SQL Server: how to do 3 months' partition?

I want to count the number of rows in the partition 0-3months. Months are specified by MYMONTH in the format such that 201601 for 2016 January. I am using SQL Server 2014. How can I do the partition over 3 months?
SELECT COUNT(*),
COUNT(*)
/
(COUNT(*) OVER (PARTITION
BY MYMONTH RANGE BETWEEN 3 MONTH PRECEDING AND CURRENT MONTH))
FROM myData
Sample
| Month | Value | ID |
-------------------------|
| 201601 | 1 | X |
| 201601 | 1 | Y |
| 201601 | 1 | Y |
| 201602 | 1 | Z |
| 201603 | 1 | A |
| 201604 | 1 | B |
| 201605 | 1 | C |
| 201607 | 1 | E |
| 201607 | 10 | EE |
| 201607 | 100 | EEE|
Counts
| Month | Count | Count3M | Count/Count3M |
-------------------------------------------
| 201601| 3 | 3 | 3/3 |
| 201602| 1 | 4 | 1/4 |
| 201603| 1 | 5 | 1/5 |
| 201604| 1 | 6 | 1/6 |
| 201605| 1 | 4 | 1/4 |
| 201607| 3 | 5 | 3/5 |
You can try this (MSSQL 2012):
Sample data
CREATE TABLE mytable(
MONT INTEGER NOT NULL
,Value INTEGER NOT NULL
,ID VARCHAR(5) NOT NULL
);
INSERT INTO mytable(MONT,Value,ID) VALUES (201601,1,'X');
INSERT INTO mytable(MONT,Value,ID) VALUES (201601,1,'Y');
INSERT INTO mytable(MONT,Value,ID) VALUES (201601,1,'Y');
INSERT INTO mytable(MONT,Value,ID) VALUES (201602,1,'Z');
INSERT INTO mytable(MONT,Value,ID) VALUES (201603,1,'A');
INSERT INTO mytable(MONT,Value,ID) VALUES (201604,1,'B');
INSERT INTO mytable(MONT,Value,ID) VALUES (201605,1,'C');
INSERT INTO mytable(MONT,Value,ID) VALUES (201607,1,'E');
INSERT INTO mytable(MONT,Value,ID) VALUES (201607,10,'EE');
INSERT INTO mytable(MONT,Value,ID) VALUES (201607,100,'EEE');
Query 1
SELECT MONT, RC, RC+ LAG(RC,3,0) OVER ( ORDER BY MONT)+ LAG(RC,2,0) OVER ( ORDER BY MONT) + LAG(RC,1,0) OVER ( ORDER BY MONT) AS RC_3M_PREC -- + COALESCE( LEAD(RC) OVER ( ORDER BY MONT),0) AS RC_3M
FROM (SELECT MONT
, COUNT(*) RC
FROM mytable
GROUP BY MONT
) A
Output:
MONT RC RC_3M_PREC
----------- ----------- -----------
201601 3 3
201602 1 4
201603 1 5
201604 1 6
201605 1 4
201607 3 6
Or using what you proposed (option ROWS ... PRECEDING):
Query 2:
SELECT MONT, RC
, COALESCE(SUM(RC) OVER (ORDER BY MONT ROWS BETWEEN 3 PRECEDING AND CURRENT ROW),0) AS RC_3M
FROM (SELECT MONT
, COUNT(*) RC
FROM mytable
GROUP BY MONT
) A
Output:
MONT RC RC_3M
----------- ----------- -----------
201601 3 3
201602 1 4
201603 1 5
201604 1 6
201605 1 4
201607 3 6
If you want to count rows in the previous three months, just use conditional aggregation.
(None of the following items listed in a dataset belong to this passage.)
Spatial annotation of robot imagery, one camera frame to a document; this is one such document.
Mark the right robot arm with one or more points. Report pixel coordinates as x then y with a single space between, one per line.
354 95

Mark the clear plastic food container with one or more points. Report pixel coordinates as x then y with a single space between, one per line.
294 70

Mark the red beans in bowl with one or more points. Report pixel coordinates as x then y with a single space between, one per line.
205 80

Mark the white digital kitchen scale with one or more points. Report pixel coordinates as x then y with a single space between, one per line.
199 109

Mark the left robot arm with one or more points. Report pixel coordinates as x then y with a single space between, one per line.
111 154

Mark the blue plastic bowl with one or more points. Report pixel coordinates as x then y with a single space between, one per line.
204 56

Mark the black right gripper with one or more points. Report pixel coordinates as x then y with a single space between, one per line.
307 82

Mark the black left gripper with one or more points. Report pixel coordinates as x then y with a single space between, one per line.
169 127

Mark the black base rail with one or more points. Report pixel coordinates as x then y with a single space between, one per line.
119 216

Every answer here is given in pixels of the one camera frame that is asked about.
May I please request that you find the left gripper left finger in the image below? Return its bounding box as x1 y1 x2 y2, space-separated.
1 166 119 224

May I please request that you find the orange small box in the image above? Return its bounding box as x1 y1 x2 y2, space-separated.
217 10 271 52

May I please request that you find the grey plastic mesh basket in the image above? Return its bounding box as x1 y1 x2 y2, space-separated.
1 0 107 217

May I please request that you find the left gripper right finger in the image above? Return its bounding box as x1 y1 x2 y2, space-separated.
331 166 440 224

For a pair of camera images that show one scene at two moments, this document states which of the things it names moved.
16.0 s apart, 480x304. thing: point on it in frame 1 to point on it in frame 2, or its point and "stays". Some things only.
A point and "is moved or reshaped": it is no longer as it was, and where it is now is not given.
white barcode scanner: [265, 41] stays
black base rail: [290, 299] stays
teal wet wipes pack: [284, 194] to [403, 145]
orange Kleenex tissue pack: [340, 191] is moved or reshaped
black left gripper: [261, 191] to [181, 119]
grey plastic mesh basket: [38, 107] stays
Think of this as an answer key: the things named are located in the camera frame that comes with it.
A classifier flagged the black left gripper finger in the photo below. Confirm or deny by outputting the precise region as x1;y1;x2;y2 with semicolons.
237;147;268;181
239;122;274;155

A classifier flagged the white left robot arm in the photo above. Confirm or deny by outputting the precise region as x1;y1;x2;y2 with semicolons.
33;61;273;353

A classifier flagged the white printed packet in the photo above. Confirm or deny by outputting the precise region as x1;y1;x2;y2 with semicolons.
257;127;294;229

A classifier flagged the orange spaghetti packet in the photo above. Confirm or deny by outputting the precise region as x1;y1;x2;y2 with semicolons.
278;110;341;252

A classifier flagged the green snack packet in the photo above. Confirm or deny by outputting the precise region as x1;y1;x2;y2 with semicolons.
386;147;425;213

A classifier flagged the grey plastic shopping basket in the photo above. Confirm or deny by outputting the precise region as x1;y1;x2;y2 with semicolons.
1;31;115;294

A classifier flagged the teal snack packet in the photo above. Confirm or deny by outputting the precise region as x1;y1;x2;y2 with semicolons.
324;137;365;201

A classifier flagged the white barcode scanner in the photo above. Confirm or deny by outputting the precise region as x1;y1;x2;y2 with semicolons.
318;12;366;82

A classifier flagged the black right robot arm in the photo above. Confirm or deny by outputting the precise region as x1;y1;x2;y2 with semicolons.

You do need a way to enumerate the months:
SELECT COUNT(*),
SUM(CASE WHEN yyyymm_counter <= 3 THEN 1 ELSE 0 END)
FROM (SELECT md.*,
DENSE_RANK() OVER (ORDER BY MYMONTH DESC) as yyyymm_counter
FROM myData md
) md;
Another way without the subquery converts the month value to an actual date. Let me assume that it is a string:
SELECT COUNT(*),
SUM( CASE WHEN DATEDIFF(month, CAST(MYMONTH + '01' as DATE), GETDATE()) <= 3
THEN 1 ELSE 0
END)
FROM MyData;
I've left the / out of the answer. You need to be aware that SQL Server does integer division, so you may not get the results you want -- unless you convert values to non-integer number (I would suggest multiplying by 1.0 or using 1.0 instead of 1 in the queries).